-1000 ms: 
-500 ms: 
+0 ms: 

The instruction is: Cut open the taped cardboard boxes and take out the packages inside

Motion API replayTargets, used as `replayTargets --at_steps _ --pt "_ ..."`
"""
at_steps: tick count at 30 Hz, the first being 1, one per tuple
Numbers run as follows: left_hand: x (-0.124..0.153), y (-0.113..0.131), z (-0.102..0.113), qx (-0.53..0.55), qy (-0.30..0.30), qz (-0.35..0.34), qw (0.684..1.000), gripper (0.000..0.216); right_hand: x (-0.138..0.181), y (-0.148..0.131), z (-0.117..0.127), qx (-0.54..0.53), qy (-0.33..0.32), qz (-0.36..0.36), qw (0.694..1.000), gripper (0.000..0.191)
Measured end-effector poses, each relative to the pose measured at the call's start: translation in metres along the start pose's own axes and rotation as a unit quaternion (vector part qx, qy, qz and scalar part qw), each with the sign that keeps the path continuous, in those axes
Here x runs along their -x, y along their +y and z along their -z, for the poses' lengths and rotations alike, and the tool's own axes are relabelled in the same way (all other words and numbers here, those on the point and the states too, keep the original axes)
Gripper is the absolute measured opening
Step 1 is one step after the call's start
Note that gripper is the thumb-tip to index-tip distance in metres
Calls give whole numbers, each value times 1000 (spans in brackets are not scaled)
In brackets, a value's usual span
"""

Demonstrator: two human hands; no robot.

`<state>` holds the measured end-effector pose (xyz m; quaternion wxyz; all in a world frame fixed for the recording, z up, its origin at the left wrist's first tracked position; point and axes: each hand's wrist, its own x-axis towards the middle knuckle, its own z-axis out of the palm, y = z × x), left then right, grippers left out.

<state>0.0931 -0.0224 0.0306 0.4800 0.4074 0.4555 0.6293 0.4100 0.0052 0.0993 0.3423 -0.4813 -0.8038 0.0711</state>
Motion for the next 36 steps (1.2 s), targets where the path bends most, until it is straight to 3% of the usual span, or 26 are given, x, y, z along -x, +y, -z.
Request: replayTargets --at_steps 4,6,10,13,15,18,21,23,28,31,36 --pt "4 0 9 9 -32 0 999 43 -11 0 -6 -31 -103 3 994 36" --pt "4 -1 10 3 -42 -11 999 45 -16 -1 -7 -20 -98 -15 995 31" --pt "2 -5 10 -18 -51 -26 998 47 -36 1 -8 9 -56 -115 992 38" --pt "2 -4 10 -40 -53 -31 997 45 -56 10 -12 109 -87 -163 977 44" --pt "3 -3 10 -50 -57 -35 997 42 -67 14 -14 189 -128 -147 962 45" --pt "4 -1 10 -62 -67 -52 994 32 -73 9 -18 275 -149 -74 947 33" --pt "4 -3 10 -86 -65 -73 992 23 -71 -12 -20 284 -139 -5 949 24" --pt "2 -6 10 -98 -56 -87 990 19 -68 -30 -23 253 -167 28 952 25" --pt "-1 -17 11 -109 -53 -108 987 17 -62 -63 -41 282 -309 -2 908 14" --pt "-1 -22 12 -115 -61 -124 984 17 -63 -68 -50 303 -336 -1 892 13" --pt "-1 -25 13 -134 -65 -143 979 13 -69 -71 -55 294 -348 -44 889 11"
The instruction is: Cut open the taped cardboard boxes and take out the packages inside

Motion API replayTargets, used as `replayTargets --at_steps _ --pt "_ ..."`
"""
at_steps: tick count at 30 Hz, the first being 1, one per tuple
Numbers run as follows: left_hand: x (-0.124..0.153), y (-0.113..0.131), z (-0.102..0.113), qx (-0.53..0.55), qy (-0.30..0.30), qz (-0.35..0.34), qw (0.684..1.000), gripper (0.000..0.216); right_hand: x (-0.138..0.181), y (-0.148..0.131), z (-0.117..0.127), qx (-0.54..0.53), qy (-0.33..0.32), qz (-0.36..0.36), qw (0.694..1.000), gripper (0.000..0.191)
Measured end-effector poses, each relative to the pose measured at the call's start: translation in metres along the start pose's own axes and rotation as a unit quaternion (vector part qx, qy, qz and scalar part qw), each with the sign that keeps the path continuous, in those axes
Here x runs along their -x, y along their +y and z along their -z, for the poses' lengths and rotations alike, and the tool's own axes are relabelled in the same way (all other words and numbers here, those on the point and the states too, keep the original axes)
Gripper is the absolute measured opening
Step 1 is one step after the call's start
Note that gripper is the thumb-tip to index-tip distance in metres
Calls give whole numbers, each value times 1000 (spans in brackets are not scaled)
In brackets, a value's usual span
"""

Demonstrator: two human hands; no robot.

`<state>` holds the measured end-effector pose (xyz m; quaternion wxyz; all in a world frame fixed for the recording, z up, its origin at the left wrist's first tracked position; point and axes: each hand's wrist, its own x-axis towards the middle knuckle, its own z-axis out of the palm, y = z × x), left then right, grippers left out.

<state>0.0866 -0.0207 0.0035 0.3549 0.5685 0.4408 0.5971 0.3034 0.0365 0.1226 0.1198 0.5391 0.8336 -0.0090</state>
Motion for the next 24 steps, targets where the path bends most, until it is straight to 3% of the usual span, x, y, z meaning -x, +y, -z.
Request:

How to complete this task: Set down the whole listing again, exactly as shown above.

Answer to the problem:
-1000 ms: 
-500 ms: 
+0 ms: 

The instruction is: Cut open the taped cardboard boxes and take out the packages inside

Motion API replayTargets, used as `replayTargets --at_steps _ --pt "_ ..."`
"""
at_steps: tick count at 30 Hz, the first being 1, one per tuple
Numbers run as follows: left_hand: x (-0.124..0.153), y (-0.113..0.131), z (-0.102..0.113), qx (-0.53..0.55), qy (-0.30..0.30), qz (-0.35..0.34), qw (0.684..1.000), gripper (0.000..0.216); right_hand: x (-0.138..0.181), y (-0.148..0.131), z (-0.117..0.127), qx (-0.54..0.53), qy (-0.33..0.32), qz (-0.36..0.36), qw (0.694..1.000), gripper (0.000..0.191)
Measured end-effector poses, each relative to the pose measured at the call's start: translation in metres along the start pose's own axes and rotation as a unit quaternion (vector part qx, qy, qz and scalar part qw), each with the sign that keeps the path continuous, in those axes
Here x runs along their -x, y along their +y and z along their -z, for the poses' lengths and rotations alike, and the tool's own axes are relabelled in the same way (all other words and numbers here, those on the point and the states too, keep the original axes)
Gripper is the absolute measured opening
Step 1 is one step after the call's start
Note that gripper is the thumb-tip to index-tip distance in metres
Calls give whole numbers, each value times 1000 (spans in brackets are not scaled)
In brackets, a value's usual span
"""

Demonstrator: two human hands; no robot.

`<state>` holds the measured end-effector pose (xyz m; quaternion wxyz; all in a world frame fixed for the recording, z up, its origin at the left wrist's first tracked position; point and axes: each hand's wrist, its own x-axis towards the middle knuckle, its own z-axis out of the palm, y = z × x), left then right, grippers left out.

<state>0.0931 -0.0224 0.0306 0.4800 0.4074 0.4555 0.6293 0.4100 0.0052 0.0993 0.3423 -0.4813 -0.8038 0.0711</state>
Motion for the next 36 steps (1.2 s), targets where the path bends most, until it is straight to 3% of the usual span, or 26 are given, x, y, z along -x, +y, -z.
Request: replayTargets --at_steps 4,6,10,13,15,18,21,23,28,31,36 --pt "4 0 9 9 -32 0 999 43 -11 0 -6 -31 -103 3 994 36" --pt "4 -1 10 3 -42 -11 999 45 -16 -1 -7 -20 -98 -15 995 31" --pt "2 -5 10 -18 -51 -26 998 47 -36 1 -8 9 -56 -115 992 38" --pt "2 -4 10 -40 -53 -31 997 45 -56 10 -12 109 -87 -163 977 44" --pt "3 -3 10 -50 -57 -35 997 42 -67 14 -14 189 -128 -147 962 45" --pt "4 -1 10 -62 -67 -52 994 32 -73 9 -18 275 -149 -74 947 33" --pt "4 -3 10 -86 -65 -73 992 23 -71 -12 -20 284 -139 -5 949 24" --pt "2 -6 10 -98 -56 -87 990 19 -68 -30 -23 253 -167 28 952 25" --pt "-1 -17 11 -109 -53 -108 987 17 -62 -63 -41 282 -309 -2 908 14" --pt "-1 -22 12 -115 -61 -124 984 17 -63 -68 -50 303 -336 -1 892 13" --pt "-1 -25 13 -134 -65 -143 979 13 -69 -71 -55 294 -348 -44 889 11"
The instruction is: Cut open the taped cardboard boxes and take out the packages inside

Motion API replayTargets, used as `replayTargets --at_steps _ --pt "_ ..."`
"""
at_steps: tick count at 30 Hz, the first being 1, one per tuple
Numbers run as follows: left_hand: x (-0.124..0.153), y (-0.113..0.131), z (-0.102..0.113), qx (-0.53..0.55), qy (-0.30..0.30), qz (-0.35..0.34), qw (0.684..1.000), gripper (0.000..0.216); right_hand: x (-0.138..0.181), y (-0.148..0.131), z (-0.117..0.127), qx (-0.54..0.53), qy (-0.33..0.32), qz (-0.36..0.36), qw (0.694..1.000), gripper (0.000..0.191)
Measured end-effector poses, each relative to the pose measured at the call's start: translation in metres along the start pose's own axes and rotation as a unit quaternion (vector part qx, qy, qz and scalar part qw), each with the sign that keeps the path continuous, in those axes
Here x runs along their -x, y along their +y and z along their -z, for the poses' lengths and rotations alike, and the tool's own axes are relabelled in the same way (all other words and numbers here, those on the point and the states too, keep the original axes)
Gripper is the absolute measured opening
Step 1 is one step after the call's start
Note that gripper is the thumb-tip to index-tip distance in metres
Calls give whole numbers, each value times 1000 (spans in brackets are not scaled)
In brackets, a value's usual span
"""

Demonstrator: two human hands; no robot.

`<state>` holds the measured end-effector pose (xyz m; quaternion wxyz; all in a world frame fixed for the recording, z up, its origin at the left wrist's first tracked position; point and axes: each hand's wrist, its own x-axis towards the middle knuckle, its own z-axis out of the palm, y = z × x), left then right, grippers left out.

<state>0.0866 -0.0207 0.0035 0.3549 0.5685 0.4408 0.5971 0.3034 0.0365 0.1226 0.1198 0.5391 0.8336 -0.0090</state>
Motion for the next 24 steps, targets where the path bends most, until it is straight to 3% of the usual span, x, y, z meaning -x, +y, -z.
Request:

What was asked now has a complete answer.